To illustrate an intuitive and statistically valid method for combining independent sources of evidence that yields a p-value for the complete evidence, and to apply it to the problem of detecting simultaneous matches to multiple patterns in sequence homology searches.
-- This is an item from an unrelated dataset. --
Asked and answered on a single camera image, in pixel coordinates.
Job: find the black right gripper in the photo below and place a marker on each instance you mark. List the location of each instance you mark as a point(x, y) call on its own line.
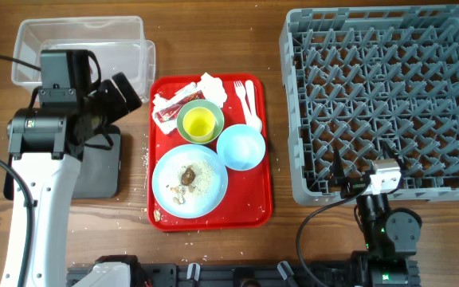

In sequence analysis, two or more (approximately) independent measures of the membership of a sequence (or sequence region) in some class are often available. We would like to estimate the likelihood of the sequence being a member of the class in view of all the available evidence. An example is estimating the significance of the observed match of a macromolecular sequence (DNA or protein) to a set of patterns (motifs) that characterize a biological sequence family. An intuitive way to do this is to express each piece of evidence as a p-value, and then use the product of these p-values as the measure of membership in the family. We derive a formula and algorithm (QFAST) for calculating the statistical distribution of the product of n independent p-values. We demonstrate that sorting sequences by this p-value effectively combines the information present in multiple motifs, leading to highly accurate and sensitive sequence homology searches.
阐述一种直观且统计有效的方法,用于合并独立的证据来源,从而得出完整证据的p值,并将其应用于序列同源性搜索中检测与多个模式同时匹配的问题。
在序列分析中,通常可以获得关于某个序列(或序列区域)属于某类的两个或更多(近似)独立度量。鉴于所有可用证据,我们希望估计该序列属于该类的可能性。一个例子是估计观察到的大分子序列(DNA或蛋白质)与一组表征生物序列家族的模式(基序)匹配的显著性。一种直观的方法是将每条证据表示为一个p值,然后使用这些p值的乘积作为属于该家族的度量。我们推导了一个公式和算法(QFAST)来计算n个独立p值乘积的统计分布。我们证明,按此p值对序列进行排序可有效合并多个基序中存在的信息,从而实现高度准确和灵敏的序列同源性搜索。